For a period of time, Weiss found himself going to synagogue on Saturday and church on Sunday. "But who," he asked with mock seriousness, "has the time to go to Costco if you're trying to do both?"

Judaism eventually won out. His wife wanted to convert by an Orthodox Beit Din and decided that she wanted a kosher home. Weiss told a story of how he came home one day to find an Orthodox rabbi blow torching his kitchen. "I don't think I can make this kitchen kosher," the rabbi said wistfully. "Of course you can't," shot back Weiss. "You've melted it into the ground!"

Chabad

David Weiss speaking before the Orlando audience.

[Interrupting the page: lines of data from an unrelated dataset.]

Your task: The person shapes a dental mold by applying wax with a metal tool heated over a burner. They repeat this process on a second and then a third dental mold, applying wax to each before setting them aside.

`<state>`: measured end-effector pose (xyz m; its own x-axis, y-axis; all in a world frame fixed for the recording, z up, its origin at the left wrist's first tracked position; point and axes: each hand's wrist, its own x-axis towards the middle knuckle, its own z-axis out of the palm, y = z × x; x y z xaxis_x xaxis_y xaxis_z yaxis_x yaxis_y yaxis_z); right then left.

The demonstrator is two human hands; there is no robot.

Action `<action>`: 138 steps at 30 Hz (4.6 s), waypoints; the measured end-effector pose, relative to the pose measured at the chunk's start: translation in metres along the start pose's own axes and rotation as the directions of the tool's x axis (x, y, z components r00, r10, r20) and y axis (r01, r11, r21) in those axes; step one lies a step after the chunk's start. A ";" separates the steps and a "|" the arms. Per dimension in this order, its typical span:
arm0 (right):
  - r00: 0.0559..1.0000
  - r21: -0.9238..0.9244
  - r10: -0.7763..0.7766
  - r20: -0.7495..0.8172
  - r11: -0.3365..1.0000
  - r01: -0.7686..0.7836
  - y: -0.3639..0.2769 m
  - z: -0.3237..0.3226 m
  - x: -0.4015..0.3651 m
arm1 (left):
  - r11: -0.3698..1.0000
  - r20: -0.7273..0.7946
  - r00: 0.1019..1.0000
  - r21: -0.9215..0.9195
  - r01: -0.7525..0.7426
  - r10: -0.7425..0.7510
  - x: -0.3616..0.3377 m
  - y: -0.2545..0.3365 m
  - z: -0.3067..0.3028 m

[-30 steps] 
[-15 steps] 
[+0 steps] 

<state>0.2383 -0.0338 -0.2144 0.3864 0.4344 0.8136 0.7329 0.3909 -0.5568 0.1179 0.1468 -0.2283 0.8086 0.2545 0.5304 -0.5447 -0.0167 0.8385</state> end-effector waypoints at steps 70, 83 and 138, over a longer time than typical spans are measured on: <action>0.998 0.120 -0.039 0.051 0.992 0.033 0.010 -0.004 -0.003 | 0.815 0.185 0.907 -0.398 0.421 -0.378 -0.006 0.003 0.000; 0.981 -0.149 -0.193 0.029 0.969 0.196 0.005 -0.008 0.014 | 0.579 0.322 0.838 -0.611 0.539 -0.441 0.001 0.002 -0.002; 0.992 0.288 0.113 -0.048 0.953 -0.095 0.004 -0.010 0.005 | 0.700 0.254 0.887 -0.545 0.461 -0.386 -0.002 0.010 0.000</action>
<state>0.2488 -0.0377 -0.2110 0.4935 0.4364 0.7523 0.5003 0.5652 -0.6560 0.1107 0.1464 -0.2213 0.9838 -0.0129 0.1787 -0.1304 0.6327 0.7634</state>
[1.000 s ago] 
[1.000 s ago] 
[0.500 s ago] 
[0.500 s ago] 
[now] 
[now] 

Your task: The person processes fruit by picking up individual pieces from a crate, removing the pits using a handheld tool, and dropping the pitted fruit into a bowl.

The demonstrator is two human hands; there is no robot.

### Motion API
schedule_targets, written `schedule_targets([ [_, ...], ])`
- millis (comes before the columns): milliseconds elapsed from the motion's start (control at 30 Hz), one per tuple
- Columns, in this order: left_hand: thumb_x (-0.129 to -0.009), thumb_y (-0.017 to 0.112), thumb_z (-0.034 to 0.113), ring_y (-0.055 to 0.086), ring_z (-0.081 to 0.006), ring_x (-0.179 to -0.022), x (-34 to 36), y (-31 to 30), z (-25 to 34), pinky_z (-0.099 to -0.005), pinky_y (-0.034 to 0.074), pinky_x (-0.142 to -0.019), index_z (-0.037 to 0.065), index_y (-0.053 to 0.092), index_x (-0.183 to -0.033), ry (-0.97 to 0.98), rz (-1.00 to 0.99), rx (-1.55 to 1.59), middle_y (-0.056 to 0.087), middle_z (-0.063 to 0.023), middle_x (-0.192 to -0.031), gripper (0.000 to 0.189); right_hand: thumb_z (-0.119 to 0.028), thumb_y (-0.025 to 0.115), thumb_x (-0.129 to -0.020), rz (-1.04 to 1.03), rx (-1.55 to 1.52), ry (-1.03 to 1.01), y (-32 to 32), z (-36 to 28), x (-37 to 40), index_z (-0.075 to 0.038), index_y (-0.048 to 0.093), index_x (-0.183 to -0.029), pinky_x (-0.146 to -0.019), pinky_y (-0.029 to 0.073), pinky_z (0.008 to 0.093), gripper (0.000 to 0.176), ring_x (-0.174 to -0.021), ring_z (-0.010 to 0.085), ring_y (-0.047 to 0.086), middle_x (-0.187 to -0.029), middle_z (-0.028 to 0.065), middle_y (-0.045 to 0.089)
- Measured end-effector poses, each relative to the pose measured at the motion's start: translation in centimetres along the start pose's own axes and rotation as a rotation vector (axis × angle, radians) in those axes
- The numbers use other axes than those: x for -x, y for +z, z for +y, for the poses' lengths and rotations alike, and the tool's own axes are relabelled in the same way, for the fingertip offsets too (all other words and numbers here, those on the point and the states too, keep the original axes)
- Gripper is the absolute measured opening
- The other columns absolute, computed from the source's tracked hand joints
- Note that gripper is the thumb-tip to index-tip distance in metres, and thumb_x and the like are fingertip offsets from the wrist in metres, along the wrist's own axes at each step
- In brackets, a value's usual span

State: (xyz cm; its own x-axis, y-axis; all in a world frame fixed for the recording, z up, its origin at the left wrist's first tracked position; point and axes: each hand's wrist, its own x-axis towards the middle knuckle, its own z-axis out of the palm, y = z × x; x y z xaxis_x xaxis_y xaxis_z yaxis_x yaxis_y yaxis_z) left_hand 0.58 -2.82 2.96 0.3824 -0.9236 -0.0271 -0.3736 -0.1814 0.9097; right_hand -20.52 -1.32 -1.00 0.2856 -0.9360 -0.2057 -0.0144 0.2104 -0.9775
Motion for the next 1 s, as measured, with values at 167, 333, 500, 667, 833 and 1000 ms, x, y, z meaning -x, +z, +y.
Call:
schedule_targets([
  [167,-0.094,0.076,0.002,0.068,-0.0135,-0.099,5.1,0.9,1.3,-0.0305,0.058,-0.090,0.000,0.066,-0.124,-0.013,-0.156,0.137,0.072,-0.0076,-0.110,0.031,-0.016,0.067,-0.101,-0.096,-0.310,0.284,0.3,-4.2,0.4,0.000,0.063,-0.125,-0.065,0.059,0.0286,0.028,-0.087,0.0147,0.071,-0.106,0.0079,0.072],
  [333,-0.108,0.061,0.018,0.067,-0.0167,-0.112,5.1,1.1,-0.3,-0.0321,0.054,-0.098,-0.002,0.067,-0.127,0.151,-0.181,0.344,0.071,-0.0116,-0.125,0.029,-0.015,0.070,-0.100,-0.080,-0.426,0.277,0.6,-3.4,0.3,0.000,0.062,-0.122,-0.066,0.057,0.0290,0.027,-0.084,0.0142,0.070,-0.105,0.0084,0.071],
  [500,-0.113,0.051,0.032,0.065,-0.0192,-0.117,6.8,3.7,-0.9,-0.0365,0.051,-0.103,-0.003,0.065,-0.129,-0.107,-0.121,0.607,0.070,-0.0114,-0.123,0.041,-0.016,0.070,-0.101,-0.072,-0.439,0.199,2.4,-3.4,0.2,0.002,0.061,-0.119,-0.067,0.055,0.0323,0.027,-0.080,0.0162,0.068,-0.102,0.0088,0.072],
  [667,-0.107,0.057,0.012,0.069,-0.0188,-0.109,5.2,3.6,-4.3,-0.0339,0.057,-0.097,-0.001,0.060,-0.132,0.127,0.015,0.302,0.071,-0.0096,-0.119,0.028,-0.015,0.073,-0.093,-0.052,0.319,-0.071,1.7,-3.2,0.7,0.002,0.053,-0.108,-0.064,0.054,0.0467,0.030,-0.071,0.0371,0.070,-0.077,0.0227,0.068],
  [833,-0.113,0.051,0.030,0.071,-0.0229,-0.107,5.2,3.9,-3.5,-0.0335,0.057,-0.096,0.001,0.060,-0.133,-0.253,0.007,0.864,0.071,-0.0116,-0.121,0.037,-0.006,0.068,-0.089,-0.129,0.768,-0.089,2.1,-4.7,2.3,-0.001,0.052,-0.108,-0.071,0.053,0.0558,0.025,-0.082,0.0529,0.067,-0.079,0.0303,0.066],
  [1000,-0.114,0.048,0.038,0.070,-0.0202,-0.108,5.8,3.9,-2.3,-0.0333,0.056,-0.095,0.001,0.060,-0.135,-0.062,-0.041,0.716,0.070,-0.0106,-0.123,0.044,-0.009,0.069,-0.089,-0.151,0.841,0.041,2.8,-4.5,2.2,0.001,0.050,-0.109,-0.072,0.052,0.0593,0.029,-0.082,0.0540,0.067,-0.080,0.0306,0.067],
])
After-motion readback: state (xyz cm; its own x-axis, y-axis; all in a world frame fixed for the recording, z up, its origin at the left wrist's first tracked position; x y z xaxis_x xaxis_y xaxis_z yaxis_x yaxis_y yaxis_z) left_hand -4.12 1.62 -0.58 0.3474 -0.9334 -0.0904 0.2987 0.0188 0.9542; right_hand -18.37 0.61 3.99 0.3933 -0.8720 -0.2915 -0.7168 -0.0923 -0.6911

Weiss-creator of the Rugrats Hanukah Special, former vice president of the Writer's Guild of America, and an acquaintance of many famous people from the Dalai Llama to Jerry Seinfeld-used to be obsessed with infinity. But these days, wearing his tefillin six days a week-boxes that he refers to as his "GPS"-he only cares about the number one. "The Shema inside those boxes ends with echod, one" he told the Jewish Orlando audience. "That works for me."

Though Weiss used to fanatically try to convert others to Christianity, he has no taste for trying to dramatically change people as he did in his youth. "It's inherently sanctimonious to say to someone 'how you are isn't good enough,'" he said. He simply asks all Jews-whether they be Reform or Reconstructionist, Conservative or Orthodox-to take steps to understand their precious heritage and role on earth just a little bit better.